Superior (Upper) — foco em empurrar/puxar equilibrados
Objetivo: manter pelo menos o mesmo número de puxadas que empurrões.
- Empurrar horizontal: supino/chest press
- Puxar horizontal: remada (máquina/cabo/halter)
- Empurrar vertical: desenvolvimento (moderado)
- Puxar vertical: puxada na frente
- Deltoide posterior/escápulas: face pull/crucifixo inverso
- Braços (opcional): 1 isolador de bíceps e/ou tríceps
- Core (curto): 1 exercício
Inferior (Lower) — joelho + quadril + panturrilha
- Joelho dominante: agachamento/leg press
- Quadril dominante: terra romeno/hip thrust
- Posterior isolado (opcional): mesa flexora
- Unilateral (opcional): afundo/passada
- Panturrilhas: em pé ou sentado
- Core: 1–2 exercícios (anti-extensão/anti-rotação)
Exemplo de semana (Upper/Lower)
| Dia | Treino | Ênfase |
|---|---|---|
| Seg | Superior A | Supino + remada |
| Ter | Inferior A | Agachar + hinge leve |
| Qui | Superior B | Puxada + desenvolvimento moderado |
| Sex | Inferior B | Hinge + agachar leve |
Note a alternância: um dia de inferior pode priorizar agachar e o outro priorizar hinge, mantendo o total semanal equilibrado entre quadríceps e posterior.

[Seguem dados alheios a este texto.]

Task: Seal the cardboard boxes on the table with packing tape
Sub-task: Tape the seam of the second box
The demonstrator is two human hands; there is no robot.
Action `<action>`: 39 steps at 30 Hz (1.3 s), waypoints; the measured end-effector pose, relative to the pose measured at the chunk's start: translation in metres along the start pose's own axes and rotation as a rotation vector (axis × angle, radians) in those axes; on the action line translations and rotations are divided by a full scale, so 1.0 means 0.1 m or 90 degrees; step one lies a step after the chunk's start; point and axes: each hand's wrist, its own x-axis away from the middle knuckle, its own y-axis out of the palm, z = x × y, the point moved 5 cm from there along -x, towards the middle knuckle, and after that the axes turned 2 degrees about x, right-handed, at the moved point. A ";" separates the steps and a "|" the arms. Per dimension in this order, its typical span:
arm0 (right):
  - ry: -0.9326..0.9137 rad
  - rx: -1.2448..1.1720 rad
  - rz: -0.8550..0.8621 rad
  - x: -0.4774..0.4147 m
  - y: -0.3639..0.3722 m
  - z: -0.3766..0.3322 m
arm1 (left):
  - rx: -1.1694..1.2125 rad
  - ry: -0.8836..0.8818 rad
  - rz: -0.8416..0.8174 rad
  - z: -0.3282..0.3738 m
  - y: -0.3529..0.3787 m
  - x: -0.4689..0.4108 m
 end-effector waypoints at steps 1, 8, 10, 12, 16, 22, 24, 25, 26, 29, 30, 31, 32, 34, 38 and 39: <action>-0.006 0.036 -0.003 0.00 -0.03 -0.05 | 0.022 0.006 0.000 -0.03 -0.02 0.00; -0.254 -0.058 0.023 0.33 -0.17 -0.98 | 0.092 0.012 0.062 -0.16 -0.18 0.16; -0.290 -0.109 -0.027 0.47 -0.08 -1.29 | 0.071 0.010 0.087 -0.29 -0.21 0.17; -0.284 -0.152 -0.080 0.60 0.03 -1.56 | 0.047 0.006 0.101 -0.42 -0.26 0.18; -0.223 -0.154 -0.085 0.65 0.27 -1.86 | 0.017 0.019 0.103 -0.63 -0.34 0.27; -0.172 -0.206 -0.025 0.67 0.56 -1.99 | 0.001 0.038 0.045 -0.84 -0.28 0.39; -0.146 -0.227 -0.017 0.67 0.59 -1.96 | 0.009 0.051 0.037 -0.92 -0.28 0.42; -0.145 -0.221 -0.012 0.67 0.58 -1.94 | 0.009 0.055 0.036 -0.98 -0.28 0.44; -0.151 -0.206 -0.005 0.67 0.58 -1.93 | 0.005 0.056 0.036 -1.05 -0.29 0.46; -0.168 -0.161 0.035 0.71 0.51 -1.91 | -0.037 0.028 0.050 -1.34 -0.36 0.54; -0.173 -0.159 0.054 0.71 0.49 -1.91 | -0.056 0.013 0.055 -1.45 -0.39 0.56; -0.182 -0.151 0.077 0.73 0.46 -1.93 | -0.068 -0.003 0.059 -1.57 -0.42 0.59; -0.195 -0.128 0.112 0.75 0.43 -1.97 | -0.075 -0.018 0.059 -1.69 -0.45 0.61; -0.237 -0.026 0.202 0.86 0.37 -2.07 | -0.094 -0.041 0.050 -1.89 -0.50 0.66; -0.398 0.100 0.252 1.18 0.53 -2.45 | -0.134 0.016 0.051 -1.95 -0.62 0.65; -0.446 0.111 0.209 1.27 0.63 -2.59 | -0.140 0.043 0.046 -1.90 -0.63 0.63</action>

Modelo 3: Empurrar / Puxar / Pernas (PPL) — 3 a 6x/semana
Indicado para quem gosta de separar por padrões e tem mais flexibilidade. Para iniciantes, funciona melhor em 3x/semana (P, Pu, L) ou 6x/semana (P, Pu, L, descanso opcional, P, Pu, L) se a recuperação estiver boa. Duração: 45–75 min.
Empurrar (Push)
- Empurrar horizontal: supino/chest press
- Empurrar vertical: desenvolvimento (doseado)
- Peito/ombro acessório: crucifixo ou elevação lateral
- Tríceps: 1 isolador (corda/polia)
- Deltoide posterior (opcional curto): face pull leve para “higiene” do ombro
Puxar (Pull)
- Puxar vertical: puxada na frente
- Puxar horizontal: remada
- Deltoide posterior/escápulas: crucifixo inverso/face pull
- Bíceps: 1 isolador
- Core (opcional): 1 exercício anti-rotação
Pernas (Legs)
- Joelho dominante: agachamento/leg press
- Quadril dominante: terra romeno/hip thrust
- Posterior isolado (opcional): mesa flexora
- Panturrilhas: 1–2 variações (em pé/sentado)
- Core: 1–2 exercícios
Como manter equilíbrio no PPL (checklist rápido)
- Peito vs costas: some os exercícios de push e pull na semana; tente manter
puxar ≥ empurrar. - Quadríceps vs posterior: no dia de pernas, tenha 1 joelho dominante + 1 quadril dominante como “obrigatórios”.
- Deltoide anterior vs posterior: se há muito push, garanta 1–2 exercícios de posterior/escápulas no pull (e/ou um leve no push).
- Panturrilhas e core: coloque como itens fixos no dia de pernas (e core pode aparecer também no pull).
Como escolher a divisão ideal (decisão prática)
Passo a passo
- Defina quantos dias você consegue treinar de forma consistente por 8–12 semanas: 3, 4, 5 ou 6.
- Escolha o modelo:
- 3 dias: Full Body (prioridade) ou PPL 3x.
- 4 dias: Superior/Inferior (prioridade).
- 5–6 dias: PPL (com atenção à recuperação de ombros e cotovelos).
- Monte a semana garantindo os pares: empurrar+puxar; agachar+hinge; deltoide posterior; panturrilha; core.
- Defina o “mínimo efetivo” por sessão: 4–6 exercícios totais já funcionam muito bem no início (sem contar aquecimento).
- Revise o tempo: se passar de 75 minutos, corte 1–2 isoladores antes de cortar multiarticulares.
Exemplo de “template” para montar qualquer treino
1) Perna (joelho OU quadril) - multiarticular 1 exercício | 3–4 séries 2) Parte superior (empurrar OU puxar) - multiarticular 1 exercício | 3–4 séries 3) Parte superior (padrão oposto) - multiarticular 1 exercício | 3–4 séries 4) Perna (padrão que faltou) - complementar 1 exercício | 2–3 séries 5) Deltoide posterior OU lateral - isolador 1 exercício | 2–3 séries 6) Panturrilha + Core 1–2 exercícios | 2–4 sériesUse o template para criar variações A/B, mantendo a lógica de equilíbrio. Assim você progride sem “inventar” treinos novos toda semana e sem acumular estresse repetitivo nas mesmas articulações.